▸ Problem:
Using the records below, give again exactly the lines from the line that contains "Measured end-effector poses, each" through the line that contains "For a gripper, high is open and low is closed", both ends included, and only those.

(Collection entries)
------------------------------------

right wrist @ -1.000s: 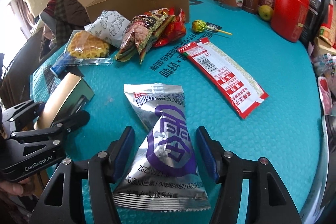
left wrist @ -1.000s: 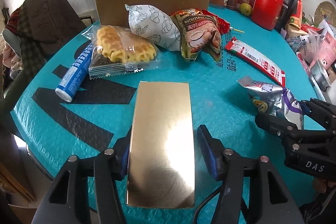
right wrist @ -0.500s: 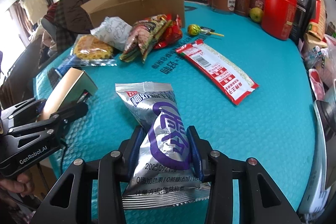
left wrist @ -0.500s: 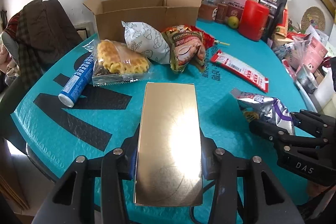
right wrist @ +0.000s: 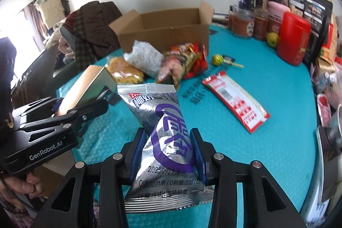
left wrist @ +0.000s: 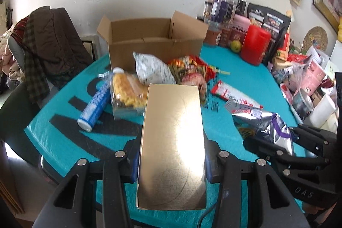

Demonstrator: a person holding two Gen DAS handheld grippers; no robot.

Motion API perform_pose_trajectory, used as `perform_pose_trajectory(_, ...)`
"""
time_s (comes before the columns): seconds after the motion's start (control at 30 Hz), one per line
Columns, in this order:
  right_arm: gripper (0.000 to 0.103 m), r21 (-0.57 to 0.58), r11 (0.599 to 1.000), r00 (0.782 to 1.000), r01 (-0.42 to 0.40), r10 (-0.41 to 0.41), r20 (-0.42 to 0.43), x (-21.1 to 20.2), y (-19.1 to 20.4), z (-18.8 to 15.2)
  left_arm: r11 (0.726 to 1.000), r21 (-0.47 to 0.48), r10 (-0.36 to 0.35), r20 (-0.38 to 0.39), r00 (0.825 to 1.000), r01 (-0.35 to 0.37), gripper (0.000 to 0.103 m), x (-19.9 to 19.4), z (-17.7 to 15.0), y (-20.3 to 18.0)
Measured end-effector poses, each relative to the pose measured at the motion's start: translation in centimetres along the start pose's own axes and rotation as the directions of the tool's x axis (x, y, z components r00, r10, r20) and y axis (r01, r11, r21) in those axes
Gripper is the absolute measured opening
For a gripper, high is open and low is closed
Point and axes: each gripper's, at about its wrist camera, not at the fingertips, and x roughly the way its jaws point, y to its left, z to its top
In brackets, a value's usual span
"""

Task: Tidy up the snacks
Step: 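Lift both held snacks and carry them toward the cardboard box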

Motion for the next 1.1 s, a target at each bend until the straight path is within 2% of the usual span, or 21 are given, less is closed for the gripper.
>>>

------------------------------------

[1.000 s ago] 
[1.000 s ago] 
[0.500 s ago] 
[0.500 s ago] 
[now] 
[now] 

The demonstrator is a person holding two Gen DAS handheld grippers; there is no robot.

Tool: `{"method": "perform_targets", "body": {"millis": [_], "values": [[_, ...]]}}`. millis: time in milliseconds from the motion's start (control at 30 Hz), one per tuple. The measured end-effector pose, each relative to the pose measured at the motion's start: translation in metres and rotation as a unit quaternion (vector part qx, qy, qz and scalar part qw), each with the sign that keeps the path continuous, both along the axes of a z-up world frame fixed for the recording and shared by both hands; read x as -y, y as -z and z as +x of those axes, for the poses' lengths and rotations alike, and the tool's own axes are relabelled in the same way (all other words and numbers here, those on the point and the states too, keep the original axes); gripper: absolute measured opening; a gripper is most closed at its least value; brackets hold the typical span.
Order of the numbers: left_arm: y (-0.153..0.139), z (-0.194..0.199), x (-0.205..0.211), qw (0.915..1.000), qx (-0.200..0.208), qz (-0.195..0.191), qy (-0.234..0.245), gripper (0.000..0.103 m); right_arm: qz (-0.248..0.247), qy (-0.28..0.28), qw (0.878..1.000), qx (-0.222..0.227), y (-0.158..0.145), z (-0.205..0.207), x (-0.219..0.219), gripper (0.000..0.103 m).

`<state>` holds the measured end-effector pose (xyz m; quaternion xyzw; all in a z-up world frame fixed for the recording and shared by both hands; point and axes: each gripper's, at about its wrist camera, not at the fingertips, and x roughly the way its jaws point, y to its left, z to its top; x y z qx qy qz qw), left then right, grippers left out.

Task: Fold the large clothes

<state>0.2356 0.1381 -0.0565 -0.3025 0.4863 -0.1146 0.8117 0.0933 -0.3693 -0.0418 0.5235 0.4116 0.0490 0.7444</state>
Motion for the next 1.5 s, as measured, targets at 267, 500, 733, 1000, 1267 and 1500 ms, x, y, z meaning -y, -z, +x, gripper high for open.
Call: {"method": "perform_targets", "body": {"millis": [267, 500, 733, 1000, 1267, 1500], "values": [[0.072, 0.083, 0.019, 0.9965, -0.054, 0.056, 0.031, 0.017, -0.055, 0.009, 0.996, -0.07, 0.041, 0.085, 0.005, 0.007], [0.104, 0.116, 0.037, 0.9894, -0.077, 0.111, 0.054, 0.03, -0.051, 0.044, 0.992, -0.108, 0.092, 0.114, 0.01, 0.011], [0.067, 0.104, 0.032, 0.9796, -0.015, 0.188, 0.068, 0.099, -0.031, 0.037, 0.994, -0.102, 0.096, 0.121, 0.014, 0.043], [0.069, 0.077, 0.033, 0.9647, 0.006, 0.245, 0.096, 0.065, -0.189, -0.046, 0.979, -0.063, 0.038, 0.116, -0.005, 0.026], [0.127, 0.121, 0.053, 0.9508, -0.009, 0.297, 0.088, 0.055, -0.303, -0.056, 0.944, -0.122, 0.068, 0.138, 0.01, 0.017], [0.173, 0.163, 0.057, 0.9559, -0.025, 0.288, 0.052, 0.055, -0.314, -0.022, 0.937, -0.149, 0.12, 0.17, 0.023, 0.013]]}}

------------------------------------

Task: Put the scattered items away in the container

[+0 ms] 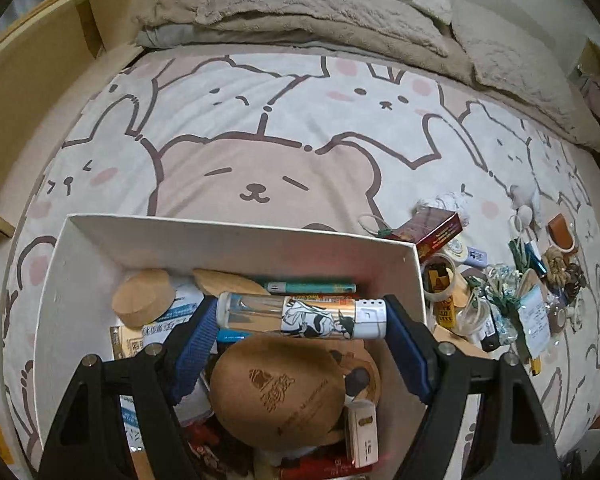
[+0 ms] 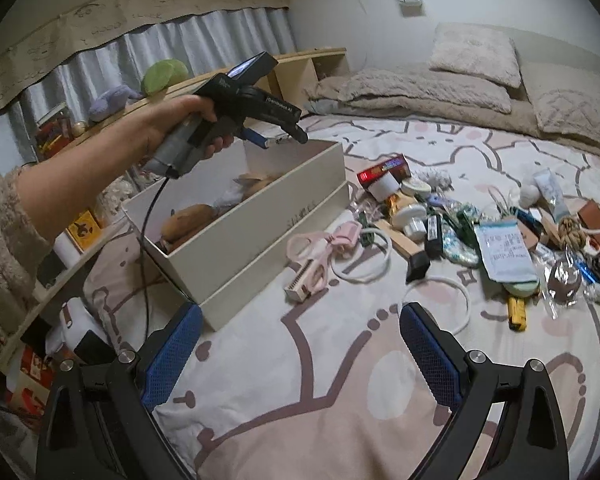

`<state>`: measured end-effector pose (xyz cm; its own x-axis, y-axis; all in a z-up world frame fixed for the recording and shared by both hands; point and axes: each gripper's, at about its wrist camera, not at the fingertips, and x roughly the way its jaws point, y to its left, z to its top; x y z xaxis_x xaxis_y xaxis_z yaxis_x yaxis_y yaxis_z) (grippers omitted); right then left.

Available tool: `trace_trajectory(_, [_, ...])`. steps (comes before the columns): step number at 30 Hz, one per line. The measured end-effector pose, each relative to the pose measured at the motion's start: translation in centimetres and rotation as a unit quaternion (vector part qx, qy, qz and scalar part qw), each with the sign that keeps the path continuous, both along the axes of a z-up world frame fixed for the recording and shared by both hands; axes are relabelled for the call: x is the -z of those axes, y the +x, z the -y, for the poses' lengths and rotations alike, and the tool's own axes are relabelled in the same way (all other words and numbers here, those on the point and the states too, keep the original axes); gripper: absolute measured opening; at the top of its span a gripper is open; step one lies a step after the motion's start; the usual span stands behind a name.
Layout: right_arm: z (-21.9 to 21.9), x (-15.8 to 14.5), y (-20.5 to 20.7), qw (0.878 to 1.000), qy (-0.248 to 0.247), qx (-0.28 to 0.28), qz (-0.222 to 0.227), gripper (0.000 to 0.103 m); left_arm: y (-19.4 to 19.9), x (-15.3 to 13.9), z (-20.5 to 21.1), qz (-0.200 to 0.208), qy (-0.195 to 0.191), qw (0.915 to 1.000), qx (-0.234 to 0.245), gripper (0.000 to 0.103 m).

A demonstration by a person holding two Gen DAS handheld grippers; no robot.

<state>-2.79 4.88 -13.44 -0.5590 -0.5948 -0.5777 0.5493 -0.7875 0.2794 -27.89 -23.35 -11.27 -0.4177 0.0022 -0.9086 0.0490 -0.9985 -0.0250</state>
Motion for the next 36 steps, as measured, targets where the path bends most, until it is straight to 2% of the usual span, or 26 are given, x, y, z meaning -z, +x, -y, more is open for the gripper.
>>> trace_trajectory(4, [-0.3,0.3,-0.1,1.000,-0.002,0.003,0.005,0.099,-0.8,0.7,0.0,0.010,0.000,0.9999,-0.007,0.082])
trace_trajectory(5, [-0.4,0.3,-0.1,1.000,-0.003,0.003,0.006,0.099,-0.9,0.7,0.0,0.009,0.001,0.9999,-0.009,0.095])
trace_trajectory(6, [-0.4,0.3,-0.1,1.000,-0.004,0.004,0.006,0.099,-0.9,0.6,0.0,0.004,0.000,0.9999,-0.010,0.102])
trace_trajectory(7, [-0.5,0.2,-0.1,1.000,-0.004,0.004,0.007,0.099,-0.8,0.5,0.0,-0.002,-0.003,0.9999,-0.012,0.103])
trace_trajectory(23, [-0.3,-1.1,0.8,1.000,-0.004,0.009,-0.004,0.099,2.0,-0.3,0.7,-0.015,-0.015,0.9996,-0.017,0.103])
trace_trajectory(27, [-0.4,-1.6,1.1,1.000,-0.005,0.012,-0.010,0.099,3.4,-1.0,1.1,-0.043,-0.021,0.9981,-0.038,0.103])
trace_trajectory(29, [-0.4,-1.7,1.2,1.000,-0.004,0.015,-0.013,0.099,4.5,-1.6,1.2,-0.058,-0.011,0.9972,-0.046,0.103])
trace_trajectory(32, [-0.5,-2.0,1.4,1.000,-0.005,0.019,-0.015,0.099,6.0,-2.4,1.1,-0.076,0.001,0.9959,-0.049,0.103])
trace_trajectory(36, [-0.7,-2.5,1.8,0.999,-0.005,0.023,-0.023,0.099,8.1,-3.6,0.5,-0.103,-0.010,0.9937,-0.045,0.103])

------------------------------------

▸ Written response:
Measured end-effector poses, each relative to the pose measured at the motion's start: translation in centimetres along the start pose's own axes and rotation as the directions of the tool's x axis (x, y, z components r00, r10, r20) and y axis (r01, r11, r21) in those axes
Gripper is the absolute measured opening
For a gripper, high is open and low is closed

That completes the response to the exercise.